Record extracts: Begin
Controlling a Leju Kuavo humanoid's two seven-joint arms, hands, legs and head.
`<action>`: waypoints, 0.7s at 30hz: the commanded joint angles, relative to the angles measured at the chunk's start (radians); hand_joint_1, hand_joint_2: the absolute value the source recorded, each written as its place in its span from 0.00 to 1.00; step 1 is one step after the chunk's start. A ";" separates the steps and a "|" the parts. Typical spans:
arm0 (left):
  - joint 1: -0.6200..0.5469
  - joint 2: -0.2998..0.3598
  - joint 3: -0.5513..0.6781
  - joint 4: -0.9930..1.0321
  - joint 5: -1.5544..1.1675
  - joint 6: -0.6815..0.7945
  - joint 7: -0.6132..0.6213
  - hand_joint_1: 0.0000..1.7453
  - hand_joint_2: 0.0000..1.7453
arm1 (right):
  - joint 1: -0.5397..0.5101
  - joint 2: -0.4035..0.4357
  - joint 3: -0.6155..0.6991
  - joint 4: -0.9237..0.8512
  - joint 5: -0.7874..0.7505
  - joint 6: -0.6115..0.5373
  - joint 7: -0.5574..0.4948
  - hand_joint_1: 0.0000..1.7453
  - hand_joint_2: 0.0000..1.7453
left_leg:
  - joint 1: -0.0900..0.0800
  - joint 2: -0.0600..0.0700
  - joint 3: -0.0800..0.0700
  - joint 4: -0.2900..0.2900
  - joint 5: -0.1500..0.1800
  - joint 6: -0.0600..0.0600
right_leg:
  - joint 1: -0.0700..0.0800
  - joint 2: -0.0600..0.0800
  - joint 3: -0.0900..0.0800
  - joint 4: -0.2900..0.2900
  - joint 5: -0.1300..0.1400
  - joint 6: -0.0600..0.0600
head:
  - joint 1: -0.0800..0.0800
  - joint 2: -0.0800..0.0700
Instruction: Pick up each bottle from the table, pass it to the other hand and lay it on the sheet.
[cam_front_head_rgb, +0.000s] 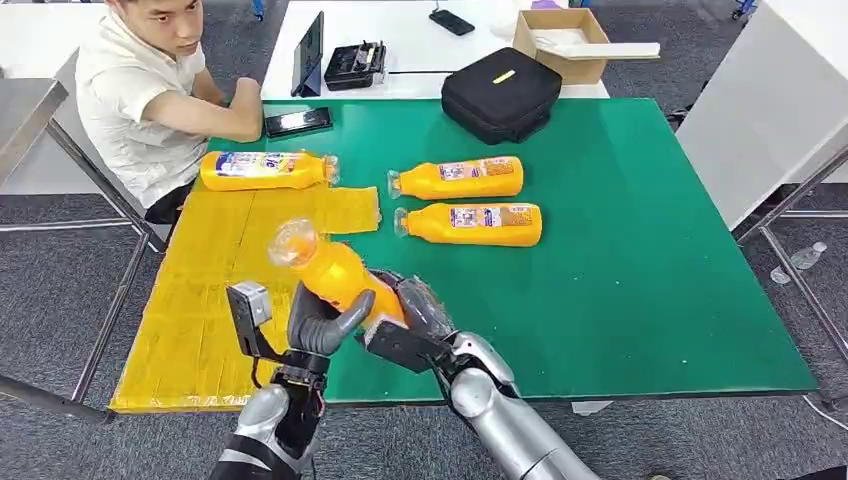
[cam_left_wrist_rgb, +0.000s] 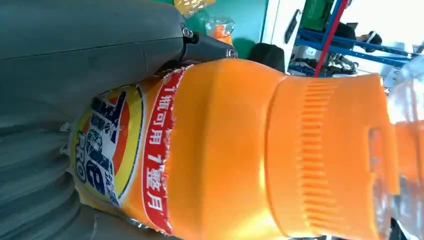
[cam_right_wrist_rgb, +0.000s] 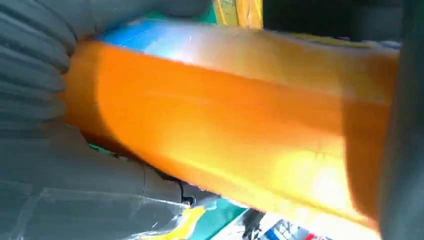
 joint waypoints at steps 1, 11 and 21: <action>-0.037 -0.036 0.032 0.065 0.023 -0.026 0.006 1.00 1.00 | -0.035 0.012 0.021 0.059 0.012 -0.030 0.022 0.00 1.00 | 0.000 0.001 0.002 0.000 -0.001 0.000 | 0.001 0.000 0.002 -0.001 0.000 -0.003 | 0.000 0.000; -0.023 -0.034 0.069 0.020 -0.046 0.036 0.019 1.00 1.00 | 0.016 0.008 -0.031 0.018 0.059 -0.090 0.043 0.00 1.00 | 0.000 0.000 0.002 0.000 0.000 0.001 | 0.001 -0.001 0.002 -0.001 0.000 -0.002 | 0.000 0.000; -0.022 -0.006 0.187 -0.187 -0.769 0.394 0.040 1.00 1.00 | 0.210 0.017 -0.232 -0.162 0.229 -0.154 0.077 0.00 1.00 | 0.001 0.000 0.002 0.001 -0.001 0.000 | 0.002 -0.001 0.003 -0.001 -0.001 -0.003 | 0.000 0.000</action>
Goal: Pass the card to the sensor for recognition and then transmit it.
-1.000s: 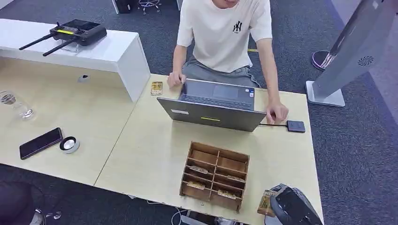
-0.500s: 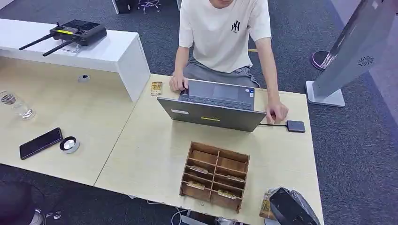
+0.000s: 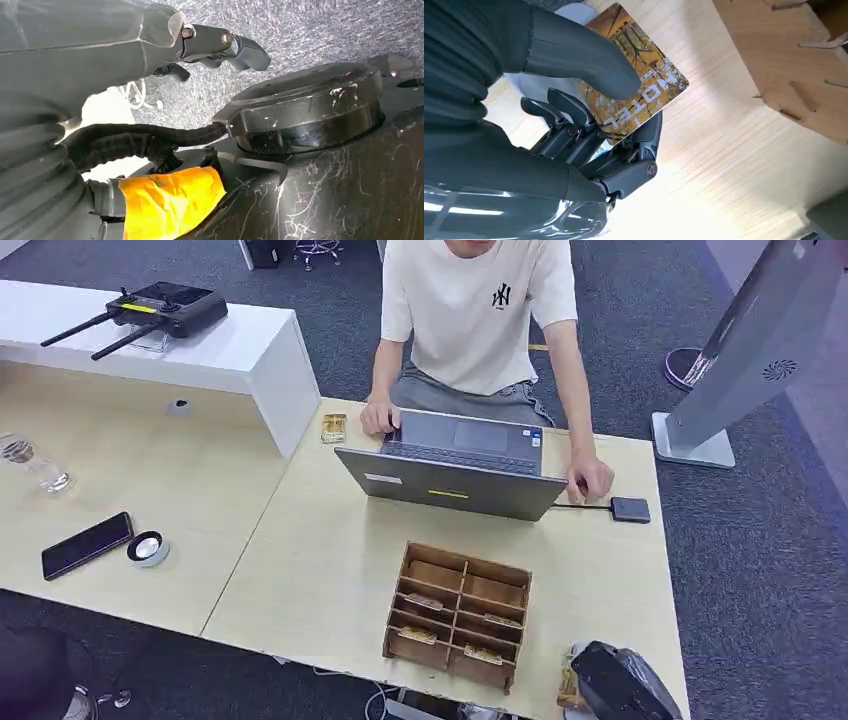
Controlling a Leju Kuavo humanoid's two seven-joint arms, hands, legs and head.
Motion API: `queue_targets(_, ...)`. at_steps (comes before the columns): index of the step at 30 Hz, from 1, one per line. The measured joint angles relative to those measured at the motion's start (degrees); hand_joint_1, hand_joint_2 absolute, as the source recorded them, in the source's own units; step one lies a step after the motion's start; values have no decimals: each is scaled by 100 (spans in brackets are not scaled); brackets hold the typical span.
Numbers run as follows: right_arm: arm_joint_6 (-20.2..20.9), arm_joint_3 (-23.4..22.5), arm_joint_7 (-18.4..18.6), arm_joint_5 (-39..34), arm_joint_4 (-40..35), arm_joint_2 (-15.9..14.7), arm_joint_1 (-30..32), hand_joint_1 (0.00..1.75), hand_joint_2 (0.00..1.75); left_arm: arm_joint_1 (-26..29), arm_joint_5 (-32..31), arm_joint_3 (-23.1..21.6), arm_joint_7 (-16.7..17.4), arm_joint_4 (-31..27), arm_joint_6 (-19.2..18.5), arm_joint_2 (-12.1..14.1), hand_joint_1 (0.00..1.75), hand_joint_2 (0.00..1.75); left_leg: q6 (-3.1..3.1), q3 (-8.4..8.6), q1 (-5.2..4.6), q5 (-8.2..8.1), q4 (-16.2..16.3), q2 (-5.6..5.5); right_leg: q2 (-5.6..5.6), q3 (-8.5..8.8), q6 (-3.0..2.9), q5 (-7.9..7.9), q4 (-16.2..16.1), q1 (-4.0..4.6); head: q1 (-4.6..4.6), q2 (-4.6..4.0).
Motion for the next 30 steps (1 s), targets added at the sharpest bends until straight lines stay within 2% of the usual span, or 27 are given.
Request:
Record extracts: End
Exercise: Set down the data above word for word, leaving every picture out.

Written response:
Controlling a Leju Kuavo humanoid's two seven-joint arms, hands, legs and head.
`<action>`: waypoints, 0.7s at 30hz: the commanded joint angles, relative to the angles measured at the chunk's start (radians); hand_joint_1, hand_joint_2: the absolute value the source recorded, each written as its place in its span from 0.00 to 1.00; step 1 is one step after the chunk's start. A ";" separates the steps and a "|" the parts. Typical spans:
arm0 (left):
  - joint 1: -0.6200..0.5469
  - joint 2: -0.2998..0.3598
  - joint 3: -0.5513..0.6781
  - joint 4: -0.9930..1.0321
  - joint 5: -1.5544..1.1675
  - joint 6: -0.6815..0.7945
  - joint 7: -0.6132..0.6213
  - hand_joint_1: 0.0000..1.7453
  - hand_joint_2: 0.0000..1.7453
arm1 (right):
  - joint 1: -0.5397..0.5101
  - joint 2: -0.4035..0.4357
  - joint 3: -0.6155..0.6991
  - joint 4: -0.9237..0.8512
  - joint 5: -0.7874..0.7505
  - joint 6: -0.6115..0.5373
  - joint 7: -0.5574..0.4948
  - hand_joint_1: 0.0000..1.7453
  - hand_joint_2: 0.0000..1.7453
left_leg:
  - joint 1: -0.0900..0.0800
  - joint 2: -0.0600..0.0700
  - joint 3: -0.0800..0.0700
  - joint 4: -0.2900..0.2900
  - joint 5: -0.1500..0.1800
  - joint 6: -0.0600..0.0600
right_leg:
  - joint 1: -0.0700..0.0800
  - joint 2: -0.0600..0.0800
  - joint 3: -0.0900..0.0800
  - joint 4: -0.2900..0.2900
  - joint 5: -0.1300..0.1400
  - joint 6: -0.0600..0.0600
head:
  - joint 1: -0.0800..0.0800
  - joint 2: -0.0800..0.0700
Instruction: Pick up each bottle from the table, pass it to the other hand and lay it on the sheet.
[cam_front_head_rgb, +0.000s] 
[cam_left_wrist_rgb, +0.000s] 
[cam_right_wrist_rgb, +0.000s] 
 joint waypoints at steps 1, 11 and 21: <action>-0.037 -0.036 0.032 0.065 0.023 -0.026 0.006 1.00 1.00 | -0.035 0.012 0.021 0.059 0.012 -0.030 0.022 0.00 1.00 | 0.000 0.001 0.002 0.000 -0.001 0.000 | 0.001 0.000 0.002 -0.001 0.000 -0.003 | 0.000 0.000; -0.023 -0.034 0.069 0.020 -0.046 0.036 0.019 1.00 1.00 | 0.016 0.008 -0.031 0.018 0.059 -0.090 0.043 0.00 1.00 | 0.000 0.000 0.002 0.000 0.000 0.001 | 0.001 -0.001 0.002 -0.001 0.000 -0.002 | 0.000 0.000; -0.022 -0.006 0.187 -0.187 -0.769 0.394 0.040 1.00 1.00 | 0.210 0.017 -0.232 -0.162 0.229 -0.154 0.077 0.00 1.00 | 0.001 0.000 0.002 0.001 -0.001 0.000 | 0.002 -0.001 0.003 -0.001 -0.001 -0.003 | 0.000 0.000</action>
Goal: Pass the card to the sensor for recognition and then transmit it.
-1.000s: 
-0.500s: 
+0.000s: 
Controlling a Leju Kuavo humanoid's two seven-joint arms, hands, legs and head.
Motion API: `queue_targets(_, ...)`. at_steps (comes before the columns): index of the step at 30 Hz, from 1, one per line. The measured joint angles relative to those measured at the motion's start (degrees); hand_joint_1, hand_joint_2 absolute, as the source recorded them, in the source's own units; step one lies a step after the motion's start; values have no decimals: each is scaled by 100 (spans in brackets are not scaled); brackets hold the typical span.
Numbers run as follows: right_arm: arm_joint_6 (-20.2..20.9), arm_joint_3 (-23.4..22.5), arm_joint_7 (-18.4..18.6), arm_joint_5 (-39..34), arm_joint_4 (-40..35), arm_joint_2 (-15.9..14.7), arm_joint_1 (-30..32), hand_joint_1 (0.00..1.75), hand_joint_2 (0.00..1.75); left_arm: arm_joint_1 (-26..29), arm_joint_5 (-32..31), arm_joint_3 (-23.1..21.6), arm_joint_7 (-16.7..17.4), arm_joint_4 (-31..27), arm_joint_6 (-19.2..18.5), arm_joint_2 (-12.1..14.1), hand_joint_1 (0.00..1.75), hand_joint_2 (0.00..1.75); left_leg: q6 (-3.1..3.1), q3 (-8.4..8.6), q1 (-5.2..4.6), q5 (-8.2..8.1), q4 (-16.2..16.3), q2 (-5.6..5.5); right_leg: q2 (-5.6..5.6), q3 (-8.5..8.8), q6 (-3.0..2.9), q5 (-7.9..7.9), q4 (-16.2..16.1), q1 (-4.0..4.6); head: q1 (-4.6..4.6), q2 (-4.6..4.0).
Motion for the next 30 steps (1 s), targets added at the sharpest bends until straight lines stay within 2% of the usual span, or 27 are given.
Request:

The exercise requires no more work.